What you need to do
Look below for the line holding "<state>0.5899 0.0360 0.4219" and the line holding "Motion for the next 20". Repeat those two and everything between, exactly.

*** Material to process ***

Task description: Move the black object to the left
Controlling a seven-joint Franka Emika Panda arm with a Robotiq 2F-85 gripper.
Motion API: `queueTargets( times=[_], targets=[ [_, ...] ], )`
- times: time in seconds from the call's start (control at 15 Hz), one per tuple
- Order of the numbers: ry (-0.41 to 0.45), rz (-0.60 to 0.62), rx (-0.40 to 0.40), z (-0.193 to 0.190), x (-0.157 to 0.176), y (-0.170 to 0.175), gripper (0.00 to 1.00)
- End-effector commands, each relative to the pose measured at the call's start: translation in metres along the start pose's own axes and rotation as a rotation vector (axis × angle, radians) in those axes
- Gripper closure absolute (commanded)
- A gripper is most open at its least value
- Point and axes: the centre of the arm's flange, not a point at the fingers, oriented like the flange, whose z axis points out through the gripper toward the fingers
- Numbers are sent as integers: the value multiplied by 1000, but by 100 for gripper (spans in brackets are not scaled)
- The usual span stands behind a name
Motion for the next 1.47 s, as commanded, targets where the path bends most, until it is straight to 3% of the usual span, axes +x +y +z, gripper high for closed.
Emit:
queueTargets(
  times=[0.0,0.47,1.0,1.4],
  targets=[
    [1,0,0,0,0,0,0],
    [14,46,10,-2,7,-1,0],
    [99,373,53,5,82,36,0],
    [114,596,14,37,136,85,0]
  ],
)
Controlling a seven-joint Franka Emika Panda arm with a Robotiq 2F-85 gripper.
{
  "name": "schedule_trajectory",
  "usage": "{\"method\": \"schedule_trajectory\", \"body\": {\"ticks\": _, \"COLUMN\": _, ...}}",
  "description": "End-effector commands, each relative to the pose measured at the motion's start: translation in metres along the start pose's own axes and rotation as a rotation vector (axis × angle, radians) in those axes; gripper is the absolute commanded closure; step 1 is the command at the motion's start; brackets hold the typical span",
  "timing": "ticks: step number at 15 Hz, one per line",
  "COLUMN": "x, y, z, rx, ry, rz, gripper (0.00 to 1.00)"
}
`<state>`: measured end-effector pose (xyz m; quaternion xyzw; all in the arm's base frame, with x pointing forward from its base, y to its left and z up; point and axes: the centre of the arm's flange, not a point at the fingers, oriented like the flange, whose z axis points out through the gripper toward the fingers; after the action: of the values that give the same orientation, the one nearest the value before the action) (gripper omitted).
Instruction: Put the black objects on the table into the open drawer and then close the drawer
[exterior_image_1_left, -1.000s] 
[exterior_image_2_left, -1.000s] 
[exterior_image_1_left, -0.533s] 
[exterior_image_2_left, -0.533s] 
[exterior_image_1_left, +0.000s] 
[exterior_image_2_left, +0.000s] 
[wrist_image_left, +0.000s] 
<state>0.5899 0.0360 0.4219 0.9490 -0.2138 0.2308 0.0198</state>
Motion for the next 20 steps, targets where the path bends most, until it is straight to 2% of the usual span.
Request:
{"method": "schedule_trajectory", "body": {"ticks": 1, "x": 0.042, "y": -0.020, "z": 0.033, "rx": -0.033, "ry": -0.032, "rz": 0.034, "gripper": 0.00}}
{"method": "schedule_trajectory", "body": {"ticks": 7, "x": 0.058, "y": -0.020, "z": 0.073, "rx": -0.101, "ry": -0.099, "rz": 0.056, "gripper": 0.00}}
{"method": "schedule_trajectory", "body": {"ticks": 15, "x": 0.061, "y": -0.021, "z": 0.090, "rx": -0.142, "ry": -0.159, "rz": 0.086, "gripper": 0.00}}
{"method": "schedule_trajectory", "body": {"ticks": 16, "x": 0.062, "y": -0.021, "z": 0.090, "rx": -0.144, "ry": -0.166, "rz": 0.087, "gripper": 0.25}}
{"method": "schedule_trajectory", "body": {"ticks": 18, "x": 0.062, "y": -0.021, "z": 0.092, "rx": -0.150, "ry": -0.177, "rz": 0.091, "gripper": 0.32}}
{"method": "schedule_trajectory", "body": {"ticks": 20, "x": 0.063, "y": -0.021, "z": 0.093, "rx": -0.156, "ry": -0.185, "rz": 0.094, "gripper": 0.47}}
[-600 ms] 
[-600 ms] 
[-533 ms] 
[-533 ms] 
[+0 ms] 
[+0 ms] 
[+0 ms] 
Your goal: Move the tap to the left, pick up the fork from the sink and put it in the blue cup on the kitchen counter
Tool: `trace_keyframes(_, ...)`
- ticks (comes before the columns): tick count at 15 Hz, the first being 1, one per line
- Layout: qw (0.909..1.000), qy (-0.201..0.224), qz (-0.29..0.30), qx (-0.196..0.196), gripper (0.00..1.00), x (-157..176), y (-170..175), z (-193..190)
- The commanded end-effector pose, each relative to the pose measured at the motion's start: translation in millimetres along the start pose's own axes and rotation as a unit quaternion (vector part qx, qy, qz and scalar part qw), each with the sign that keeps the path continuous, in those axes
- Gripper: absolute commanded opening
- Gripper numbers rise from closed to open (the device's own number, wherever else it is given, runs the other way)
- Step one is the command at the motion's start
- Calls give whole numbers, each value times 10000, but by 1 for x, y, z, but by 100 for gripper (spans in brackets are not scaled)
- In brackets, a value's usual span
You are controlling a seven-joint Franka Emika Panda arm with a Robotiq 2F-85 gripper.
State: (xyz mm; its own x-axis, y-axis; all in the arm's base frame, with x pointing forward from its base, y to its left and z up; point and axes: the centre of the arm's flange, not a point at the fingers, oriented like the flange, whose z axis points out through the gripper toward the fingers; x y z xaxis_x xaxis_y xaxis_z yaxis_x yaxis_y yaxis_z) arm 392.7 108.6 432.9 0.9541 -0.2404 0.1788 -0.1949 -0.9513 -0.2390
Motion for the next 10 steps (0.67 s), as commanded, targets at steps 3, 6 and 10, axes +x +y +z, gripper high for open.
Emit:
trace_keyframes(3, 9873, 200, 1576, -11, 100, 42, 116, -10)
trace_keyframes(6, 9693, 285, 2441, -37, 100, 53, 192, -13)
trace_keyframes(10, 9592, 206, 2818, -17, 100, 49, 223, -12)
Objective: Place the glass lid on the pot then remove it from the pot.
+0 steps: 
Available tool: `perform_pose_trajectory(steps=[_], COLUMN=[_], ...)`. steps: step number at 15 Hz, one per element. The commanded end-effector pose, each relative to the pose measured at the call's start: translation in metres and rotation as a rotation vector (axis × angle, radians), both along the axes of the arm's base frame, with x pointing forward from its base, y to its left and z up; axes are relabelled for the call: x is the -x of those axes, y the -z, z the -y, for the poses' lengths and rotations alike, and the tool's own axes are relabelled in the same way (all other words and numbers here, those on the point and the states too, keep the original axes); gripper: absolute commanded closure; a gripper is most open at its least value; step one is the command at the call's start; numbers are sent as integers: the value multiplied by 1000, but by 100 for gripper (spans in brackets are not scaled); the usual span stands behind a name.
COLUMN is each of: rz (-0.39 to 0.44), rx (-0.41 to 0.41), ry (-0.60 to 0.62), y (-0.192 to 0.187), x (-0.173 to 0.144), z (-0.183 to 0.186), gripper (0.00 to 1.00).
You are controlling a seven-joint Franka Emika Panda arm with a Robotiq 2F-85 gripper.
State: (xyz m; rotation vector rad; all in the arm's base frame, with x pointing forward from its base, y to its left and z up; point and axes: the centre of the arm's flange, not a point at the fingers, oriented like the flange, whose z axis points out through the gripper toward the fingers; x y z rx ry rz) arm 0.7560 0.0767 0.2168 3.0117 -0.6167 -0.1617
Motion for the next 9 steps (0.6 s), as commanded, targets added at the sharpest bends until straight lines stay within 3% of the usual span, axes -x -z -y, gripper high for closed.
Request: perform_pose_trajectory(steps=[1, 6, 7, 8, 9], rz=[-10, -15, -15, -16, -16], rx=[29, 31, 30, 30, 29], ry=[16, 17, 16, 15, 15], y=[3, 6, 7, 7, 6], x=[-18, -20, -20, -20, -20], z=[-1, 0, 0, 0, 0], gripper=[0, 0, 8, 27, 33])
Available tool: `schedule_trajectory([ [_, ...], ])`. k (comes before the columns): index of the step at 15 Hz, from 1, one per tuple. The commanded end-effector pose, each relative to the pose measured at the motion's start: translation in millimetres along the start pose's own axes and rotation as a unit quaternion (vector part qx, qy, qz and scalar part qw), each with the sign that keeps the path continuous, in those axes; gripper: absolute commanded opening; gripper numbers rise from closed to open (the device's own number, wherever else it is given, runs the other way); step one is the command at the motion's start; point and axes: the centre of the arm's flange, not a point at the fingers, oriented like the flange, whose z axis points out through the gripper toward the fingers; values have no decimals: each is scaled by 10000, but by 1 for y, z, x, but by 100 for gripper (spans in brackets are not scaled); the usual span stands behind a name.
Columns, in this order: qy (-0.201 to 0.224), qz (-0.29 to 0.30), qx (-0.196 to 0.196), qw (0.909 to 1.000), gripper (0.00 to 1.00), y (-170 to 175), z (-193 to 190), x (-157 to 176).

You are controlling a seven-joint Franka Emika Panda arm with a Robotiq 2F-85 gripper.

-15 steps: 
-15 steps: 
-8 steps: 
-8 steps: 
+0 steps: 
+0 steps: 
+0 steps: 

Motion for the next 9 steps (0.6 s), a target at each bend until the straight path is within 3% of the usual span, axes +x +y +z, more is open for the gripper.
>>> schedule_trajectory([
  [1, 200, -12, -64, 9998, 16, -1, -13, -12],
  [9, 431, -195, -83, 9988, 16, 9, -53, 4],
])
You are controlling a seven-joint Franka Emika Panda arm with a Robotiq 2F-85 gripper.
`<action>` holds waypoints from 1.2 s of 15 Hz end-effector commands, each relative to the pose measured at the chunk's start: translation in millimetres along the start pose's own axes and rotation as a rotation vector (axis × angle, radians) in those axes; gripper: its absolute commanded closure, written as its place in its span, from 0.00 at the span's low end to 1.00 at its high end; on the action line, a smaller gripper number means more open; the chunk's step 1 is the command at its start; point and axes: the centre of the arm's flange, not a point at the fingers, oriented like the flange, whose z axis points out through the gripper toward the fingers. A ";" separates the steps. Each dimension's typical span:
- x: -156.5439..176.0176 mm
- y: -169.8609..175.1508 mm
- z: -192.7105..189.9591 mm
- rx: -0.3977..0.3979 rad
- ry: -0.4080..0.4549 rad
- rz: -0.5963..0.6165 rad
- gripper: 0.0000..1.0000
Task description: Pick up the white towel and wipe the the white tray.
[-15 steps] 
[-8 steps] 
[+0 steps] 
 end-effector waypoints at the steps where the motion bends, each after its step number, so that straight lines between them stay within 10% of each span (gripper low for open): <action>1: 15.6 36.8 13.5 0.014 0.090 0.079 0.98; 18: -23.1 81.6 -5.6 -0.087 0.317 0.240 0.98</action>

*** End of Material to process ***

Written solution
<state>0.5899 0.0360 0.4219 0.9490 -0.2138 0.2308 0.0198</state>
Motion for the next 20 steps, targets where the path bends most, until it is straight to 2% of the usual span.

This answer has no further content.